• _Activity_: Whenever a line in the data below includes the string "that", copy it out.

Start of Input material

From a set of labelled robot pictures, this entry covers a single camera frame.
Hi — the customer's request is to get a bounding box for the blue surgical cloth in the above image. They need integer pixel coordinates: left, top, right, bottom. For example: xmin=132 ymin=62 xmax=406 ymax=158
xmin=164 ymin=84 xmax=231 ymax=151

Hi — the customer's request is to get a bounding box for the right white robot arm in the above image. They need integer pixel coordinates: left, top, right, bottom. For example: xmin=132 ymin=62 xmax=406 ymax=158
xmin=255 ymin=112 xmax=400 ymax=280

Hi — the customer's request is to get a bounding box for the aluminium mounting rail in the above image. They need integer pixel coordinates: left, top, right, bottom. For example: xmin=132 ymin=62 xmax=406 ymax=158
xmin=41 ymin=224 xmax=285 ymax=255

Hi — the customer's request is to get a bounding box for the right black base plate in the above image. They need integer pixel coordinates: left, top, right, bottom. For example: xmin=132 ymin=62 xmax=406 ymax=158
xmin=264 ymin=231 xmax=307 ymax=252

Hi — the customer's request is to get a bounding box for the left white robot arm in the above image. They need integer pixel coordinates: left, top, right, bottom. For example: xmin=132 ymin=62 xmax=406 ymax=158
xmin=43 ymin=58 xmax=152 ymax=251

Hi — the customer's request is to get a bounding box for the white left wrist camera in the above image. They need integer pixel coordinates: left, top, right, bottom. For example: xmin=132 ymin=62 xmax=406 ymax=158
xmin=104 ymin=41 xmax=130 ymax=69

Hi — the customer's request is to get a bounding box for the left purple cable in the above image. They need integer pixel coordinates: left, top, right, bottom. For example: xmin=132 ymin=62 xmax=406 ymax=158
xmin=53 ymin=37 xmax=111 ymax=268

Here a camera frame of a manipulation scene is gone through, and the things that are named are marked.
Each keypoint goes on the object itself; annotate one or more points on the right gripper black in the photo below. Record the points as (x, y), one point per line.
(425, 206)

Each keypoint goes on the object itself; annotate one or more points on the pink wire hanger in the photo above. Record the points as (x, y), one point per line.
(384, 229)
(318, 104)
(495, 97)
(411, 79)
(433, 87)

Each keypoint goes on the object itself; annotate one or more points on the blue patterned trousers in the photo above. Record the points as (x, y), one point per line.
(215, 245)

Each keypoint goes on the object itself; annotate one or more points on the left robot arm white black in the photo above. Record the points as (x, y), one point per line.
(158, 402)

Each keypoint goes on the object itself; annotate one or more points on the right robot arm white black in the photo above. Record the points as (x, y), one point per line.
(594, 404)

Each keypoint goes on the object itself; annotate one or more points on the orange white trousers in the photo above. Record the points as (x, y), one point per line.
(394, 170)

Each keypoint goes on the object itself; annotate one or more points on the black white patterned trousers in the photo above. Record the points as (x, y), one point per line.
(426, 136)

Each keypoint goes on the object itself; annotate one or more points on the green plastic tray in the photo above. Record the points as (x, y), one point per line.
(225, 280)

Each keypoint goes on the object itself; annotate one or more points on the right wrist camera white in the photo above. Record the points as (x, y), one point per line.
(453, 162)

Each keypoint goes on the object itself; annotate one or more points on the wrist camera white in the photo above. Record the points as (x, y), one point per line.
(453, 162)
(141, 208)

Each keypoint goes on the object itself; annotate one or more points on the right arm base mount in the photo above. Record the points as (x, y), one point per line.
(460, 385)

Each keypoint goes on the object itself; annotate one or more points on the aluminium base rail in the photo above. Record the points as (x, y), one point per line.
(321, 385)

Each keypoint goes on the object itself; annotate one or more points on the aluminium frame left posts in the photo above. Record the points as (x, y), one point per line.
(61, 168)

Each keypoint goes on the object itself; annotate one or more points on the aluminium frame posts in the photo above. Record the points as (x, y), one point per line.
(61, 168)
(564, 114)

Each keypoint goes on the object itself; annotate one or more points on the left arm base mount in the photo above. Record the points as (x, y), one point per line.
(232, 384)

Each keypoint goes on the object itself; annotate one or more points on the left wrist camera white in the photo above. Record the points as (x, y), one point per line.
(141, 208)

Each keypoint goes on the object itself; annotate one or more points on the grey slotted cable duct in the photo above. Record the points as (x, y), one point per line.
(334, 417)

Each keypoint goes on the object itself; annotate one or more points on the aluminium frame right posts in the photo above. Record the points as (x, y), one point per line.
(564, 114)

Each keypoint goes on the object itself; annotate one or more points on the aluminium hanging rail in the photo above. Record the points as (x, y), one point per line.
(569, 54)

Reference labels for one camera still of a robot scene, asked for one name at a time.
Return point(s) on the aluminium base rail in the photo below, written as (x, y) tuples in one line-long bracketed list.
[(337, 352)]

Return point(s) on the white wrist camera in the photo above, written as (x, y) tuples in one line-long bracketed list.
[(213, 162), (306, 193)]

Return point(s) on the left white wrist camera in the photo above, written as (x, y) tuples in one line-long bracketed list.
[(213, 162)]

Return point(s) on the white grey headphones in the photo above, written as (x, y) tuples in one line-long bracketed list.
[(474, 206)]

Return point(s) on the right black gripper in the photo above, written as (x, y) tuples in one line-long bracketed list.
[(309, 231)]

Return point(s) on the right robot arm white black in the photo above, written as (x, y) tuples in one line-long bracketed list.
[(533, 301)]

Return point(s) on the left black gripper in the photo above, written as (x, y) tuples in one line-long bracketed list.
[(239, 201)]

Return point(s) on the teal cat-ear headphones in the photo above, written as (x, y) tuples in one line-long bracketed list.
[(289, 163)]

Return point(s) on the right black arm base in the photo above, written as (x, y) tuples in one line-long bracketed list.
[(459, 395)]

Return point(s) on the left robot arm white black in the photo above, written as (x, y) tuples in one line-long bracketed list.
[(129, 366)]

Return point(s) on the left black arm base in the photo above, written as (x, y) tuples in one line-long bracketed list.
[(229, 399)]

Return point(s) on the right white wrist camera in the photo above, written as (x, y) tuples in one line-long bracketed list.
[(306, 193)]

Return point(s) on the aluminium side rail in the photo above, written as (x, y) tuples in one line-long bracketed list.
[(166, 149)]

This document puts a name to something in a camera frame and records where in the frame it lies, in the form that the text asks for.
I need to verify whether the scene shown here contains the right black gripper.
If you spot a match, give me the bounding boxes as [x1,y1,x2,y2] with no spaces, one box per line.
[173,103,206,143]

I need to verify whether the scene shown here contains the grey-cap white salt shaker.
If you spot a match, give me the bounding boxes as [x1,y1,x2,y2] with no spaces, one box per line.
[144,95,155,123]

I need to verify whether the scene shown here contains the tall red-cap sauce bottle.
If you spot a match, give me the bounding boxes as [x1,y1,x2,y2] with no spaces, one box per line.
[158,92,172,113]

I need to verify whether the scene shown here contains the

End of Input material
Start of Input material

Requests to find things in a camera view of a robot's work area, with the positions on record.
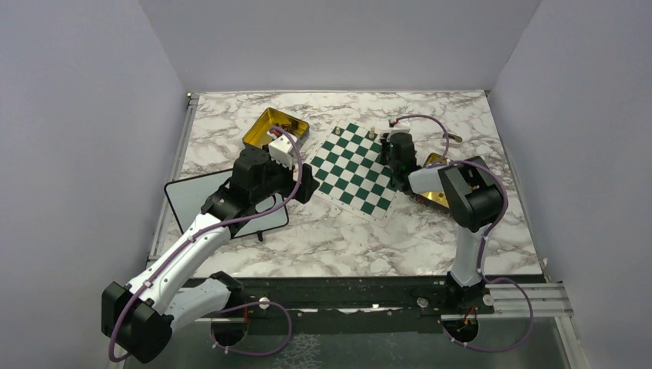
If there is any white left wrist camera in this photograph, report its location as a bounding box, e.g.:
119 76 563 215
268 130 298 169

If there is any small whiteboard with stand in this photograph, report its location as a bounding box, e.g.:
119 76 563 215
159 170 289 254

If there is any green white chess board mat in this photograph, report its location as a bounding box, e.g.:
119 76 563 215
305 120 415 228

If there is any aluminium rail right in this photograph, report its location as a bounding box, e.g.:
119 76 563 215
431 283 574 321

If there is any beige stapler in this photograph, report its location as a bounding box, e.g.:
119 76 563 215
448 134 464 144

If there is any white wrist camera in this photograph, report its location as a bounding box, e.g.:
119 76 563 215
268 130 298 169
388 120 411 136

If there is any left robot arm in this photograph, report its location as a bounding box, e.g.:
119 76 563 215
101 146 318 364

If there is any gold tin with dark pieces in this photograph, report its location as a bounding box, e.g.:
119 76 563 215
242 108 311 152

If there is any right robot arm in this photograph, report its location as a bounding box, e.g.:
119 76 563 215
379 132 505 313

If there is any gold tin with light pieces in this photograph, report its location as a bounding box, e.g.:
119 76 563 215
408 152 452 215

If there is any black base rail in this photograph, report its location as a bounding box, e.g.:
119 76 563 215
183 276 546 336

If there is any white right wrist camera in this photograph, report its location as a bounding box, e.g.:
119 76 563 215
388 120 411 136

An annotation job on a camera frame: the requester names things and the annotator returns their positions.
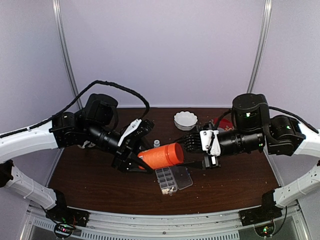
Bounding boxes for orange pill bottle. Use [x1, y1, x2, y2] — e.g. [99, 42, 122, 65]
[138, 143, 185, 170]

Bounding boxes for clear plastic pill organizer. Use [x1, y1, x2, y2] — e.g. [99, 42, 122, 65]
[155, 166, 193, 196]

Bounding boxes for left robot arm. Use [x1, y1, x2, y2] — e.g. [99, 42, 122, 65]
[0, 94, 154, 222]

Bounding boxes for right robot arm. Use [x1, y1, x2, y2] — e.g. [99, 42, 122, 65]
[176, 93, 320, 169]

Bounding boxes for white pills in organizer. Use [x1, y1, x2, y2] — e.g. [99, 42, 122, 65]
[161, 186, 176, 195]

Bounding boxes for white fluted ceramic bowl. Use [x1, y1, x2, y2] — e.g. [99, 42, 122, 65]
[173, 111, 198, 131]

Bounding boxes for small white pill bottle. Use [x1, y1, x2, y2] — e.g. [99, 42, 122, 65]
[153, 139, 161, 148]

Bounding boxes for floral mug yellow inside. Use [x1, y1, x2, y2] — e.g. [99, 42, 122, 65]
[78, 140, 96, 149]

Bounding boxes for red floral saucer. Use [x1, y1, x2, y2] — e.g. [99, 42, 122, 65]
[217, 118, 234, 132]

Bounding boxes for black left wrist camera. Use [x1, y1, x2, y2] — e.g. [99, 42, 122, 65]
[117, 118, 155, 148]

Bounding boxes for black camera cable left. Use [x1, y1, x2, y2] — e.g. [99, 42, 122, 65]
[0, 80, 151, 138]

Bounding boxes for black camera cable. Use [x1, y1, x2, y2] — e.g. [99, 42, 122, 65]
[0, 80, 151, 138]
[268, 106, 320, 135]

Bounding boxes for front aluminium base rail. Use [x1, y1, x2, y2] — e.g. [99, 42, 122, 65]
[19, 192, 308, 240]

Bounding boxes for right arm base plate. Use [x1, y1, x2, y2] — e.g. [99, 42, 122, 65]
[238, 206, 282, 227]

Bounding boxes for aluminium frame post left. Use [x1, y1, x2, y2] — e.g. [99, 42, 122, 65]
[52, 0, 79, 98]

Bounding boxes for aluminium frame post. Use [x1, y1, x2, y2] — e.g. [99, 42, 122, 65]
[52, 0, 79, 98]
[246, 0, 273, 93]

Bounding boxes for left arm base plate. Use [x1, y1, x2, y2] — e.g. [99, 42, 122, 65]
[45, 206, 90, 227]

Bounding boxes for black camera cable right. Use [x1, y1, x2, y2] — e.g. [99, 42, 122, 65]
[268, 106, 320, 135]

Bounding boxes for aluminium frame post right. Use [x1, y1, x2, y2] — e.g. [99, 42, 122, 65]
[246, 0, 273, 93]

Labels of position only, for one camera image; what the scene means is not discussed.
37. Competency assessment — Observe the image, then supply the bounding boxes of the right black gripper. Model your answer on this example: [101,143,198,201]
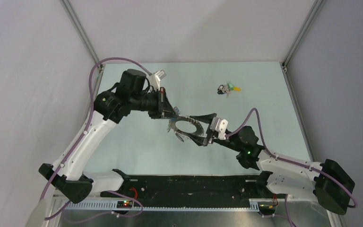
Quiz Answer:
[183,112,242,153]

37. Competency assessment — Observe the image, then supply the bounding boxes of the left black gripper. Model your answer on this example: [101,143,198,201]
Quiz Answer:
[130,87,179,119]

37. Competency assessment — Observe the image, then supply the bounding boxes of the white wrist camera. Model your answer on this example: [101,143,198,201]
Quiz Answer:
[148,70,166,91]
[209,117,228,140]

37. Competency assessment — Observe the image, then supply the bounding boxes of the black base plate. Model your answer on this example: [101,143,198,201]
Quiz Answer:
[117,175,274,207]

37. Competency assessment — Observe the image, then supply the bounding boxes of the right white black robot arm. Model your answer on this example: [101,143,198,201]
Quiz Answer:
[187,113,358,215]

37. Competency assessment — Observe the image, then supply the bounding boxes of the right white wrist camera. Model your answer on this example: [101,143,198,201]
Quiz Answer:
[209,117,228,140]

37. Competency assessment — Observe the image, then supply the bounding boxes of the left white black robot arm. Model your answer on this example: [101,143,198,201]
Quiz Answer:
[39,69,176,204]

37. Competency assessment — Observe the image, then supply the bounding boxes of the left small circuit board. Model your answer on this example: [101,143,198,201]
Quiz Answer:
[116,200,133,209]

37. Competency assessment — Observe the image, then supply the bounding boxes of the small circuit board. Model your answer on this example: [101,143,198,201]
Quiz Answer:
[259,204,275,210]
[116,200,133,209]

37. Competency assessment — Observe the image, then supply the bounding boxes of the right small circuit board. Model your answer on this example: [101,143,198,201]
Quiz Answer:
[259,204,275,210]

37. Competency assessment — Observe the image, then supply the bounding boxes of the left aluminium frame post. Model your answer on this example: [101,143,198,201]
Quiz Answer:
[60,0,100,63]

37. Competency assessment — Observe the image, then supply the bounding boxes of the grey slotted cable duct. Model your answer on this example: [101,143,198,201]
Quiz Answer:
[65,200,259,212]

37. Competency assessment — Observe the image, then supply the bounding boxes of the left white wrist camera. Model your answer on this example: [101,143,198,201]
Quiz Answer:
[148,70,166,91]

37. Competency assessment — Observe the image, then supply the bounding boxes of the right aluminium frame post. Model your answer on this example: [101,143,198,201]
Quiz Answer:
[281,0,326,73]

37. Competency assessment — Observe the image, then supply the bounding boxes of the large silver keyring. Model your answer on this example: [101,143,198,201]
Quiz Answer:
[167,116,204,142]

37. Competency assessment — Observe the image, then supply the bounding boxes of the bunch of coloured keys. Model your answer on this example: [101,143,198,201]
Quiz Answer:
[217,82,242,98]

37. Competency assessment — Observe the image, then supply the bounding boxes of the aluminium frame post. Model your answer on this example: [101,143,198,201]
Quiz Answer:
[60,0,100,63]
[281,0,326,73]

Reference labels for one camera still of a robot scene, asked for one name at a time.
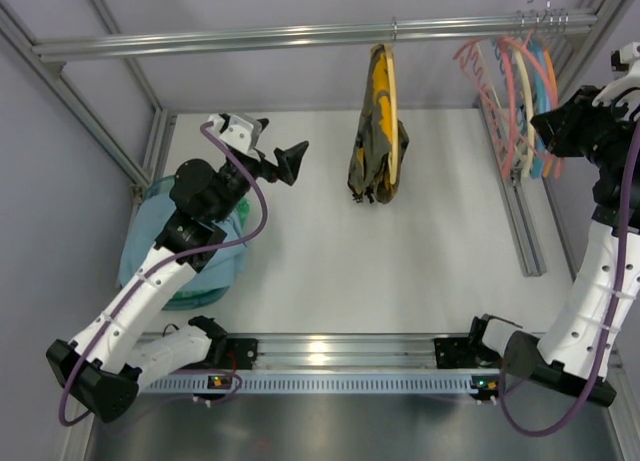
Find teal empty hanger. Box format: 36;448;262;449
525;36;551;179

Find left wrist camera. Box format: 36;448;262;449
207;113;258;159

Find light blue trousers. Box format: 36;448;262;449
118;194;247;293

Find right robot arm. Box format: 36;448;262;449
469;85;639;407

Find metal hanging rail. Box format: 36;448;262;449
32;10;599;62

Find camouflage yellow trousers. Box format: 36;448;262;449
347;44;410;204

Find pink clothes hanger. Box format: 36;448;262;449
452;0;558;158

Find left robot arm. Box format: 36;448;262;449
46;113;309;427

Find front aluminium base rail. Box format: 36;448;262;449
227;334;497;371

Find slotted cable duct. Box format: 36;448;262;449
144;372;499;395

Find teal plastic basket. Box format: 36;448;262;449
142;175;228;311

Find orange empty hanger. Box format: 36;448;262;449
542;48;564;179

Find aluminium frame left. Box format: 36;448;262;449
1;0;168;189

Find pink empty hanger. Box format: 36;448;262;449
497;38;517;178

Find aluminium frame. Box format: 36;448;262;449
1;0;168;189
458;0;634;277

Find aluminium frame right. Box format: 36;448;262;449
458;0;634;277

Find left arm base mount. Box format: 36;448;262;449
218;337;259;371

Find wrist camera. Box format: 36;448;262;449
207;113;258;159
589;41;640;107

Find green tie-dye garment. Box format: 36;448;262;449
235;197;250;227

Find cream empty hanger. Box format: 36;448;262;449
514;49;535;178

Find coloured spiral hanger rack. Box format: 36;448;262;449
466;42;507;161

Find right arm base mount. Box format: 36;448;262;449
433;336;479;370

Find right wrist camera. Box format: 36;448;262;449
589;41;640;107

End of Input material

• _Response to the exercise_:
Here a camera frame of a manipulation scene is gone through, and the things that are named are marked.
This document puts a name to something in a camera frame and records where in the frame it lies, in the form that the text asks for.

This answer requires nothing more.